Tuesday 22 June 2021


Joint replacement is the go-to for treating late stage osteoarthritis. But it isn't the only option available and replacement is not without risk so there is much to consider before making any decision. 

There are four stages of osteoarthritis: minor, mild, moderate and severe. In the final stage the cartilage is almost completely gone and the space between the joints significantly reduced. Patients with hip or knee osteoarthritis may find walking difficult and extremely painful.

At this point surgery is often recommended. We might feel compelled to make that choice on the advice of a health professional, and if self managing our arthritic pain has become tough. But there's a lot to consider before plunging ahead.

While hip replacement has a very good track record it can result in decreased range of movement, as well as leave you with a leg length differential and other complications. Artificial joints also have a limited life span - as little as 15 years if unlucky. Then there's the time it takes to recover from surgery, months rather than weeks.
So what other options are there? Well there are less invasive surgical options including joint resurfacing and anthroscopy though these may not be suitable for severe arthritis cases. There are non surgical options too.
Just over a year ago I was diagnosed with final stage hip osteoarthritis. My surgeon recommended THR (total hip replacement). If I didn't feel quite ready for that, I could have a steroid injection to settle inflammation, though this would offer temporary and limited relief, as multiple injections risk further joint damage. My surgeon limits each of his patients to just two steroid injections in total. This would also add a six month delay to any surgery decision.

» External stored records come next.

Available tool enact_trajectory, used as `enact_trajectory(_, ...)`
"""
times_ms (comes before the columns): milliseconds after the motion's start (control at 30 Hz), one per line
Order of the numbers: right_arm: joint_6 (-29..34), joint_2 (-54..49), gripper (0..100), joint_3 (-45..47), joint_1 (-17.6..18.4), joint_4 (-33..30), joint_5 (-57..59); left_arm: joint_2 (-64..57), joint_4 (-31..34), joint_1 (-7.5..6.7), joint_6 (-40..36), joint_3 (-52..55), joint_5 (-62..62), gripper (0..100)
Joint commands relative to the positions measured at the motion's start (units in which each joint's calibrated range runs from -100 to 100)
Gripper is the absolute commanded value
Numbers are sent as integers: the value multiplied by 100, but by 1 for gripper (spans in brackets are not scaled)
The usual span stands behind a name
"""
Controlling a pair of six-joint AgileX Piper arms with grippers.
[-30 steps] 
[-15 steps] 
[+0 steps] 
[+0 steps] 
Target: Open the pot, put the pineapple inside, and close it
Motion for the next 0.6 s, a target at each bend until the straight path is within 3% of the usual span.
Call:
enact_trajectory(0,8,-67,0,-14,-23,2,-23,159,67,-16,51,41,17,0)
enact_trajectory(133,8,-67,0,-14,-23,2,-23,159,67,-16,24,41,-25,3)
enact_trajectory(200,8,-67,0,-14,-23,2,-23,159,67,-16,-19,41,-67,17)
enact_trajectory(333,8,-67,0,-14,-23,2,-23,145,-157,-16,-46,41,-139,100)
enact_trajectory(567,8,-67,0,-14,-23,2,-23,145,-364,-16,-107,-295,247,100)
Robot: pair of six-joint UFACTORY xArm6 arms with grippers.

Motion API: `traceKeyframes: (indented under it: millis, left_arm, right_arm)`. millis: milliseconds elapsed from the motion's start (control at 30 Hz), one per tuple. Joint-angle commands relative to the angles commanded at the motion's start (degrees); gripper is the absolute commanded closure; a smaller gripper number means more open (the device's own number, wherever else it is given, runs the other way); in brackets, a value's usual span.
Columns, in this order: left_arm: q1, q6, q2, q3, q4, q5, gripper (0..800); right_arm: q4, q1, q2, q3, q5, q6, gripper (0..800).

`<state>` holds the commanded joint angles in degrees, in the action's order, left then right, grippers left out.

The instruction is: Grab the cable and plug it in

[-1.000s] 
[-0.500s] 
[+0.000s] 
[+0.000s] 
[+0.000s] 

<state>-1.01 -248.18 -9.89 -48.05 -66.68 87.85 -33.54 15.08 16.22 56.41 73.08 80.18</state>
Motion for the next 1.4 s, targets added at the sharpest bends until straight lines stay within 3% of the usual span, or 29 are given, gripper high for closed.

Feeling stunned at the prognosis and the options presented, I went back to physical therapy while I considered the situation. Physiotherapists often take a different view to surgeons for managing symptoms. A case in point: in my physio's opinion exercise was still a viable option for managing my pain, even at this late stage.
Delaying isn't necessarily putting off the inevitable. Research into new arthritis treatments continues to move forward. While developments in regenerative medicine have so far proven disappointing, some of the work has led to encouraging findings for better pain management.
When you think about it pain is the key, for it's pain that stops people from moving, not cartilage degeneration. If we can successfully control the pain without surgery then that's all for the good -  and having dodgy joints wouldn't bother me one bit!

Having weighed up the options I decided to go for a steroid injection and further physical therapy. The injection gave welcome pain relief and a chance to rebuild weakened muscle.

But nine months on and the arthritis flare ups have returned. Most likely I pushed too fast and too hard with the rehab. 

Today I'm back with the physio and have reduced training and activity further in attempt to calm the inflammation. I'm also considering a second (and final) steroid injection, with a less intensive rehab programme to follow.
Successful rehab is a fine balance of activity and rest. I intend to learn from past mistakes, something I'll need to do if I am to avoid a THR.  Late stage osteoarthritis can often mean joint replacement but it doesn't have to.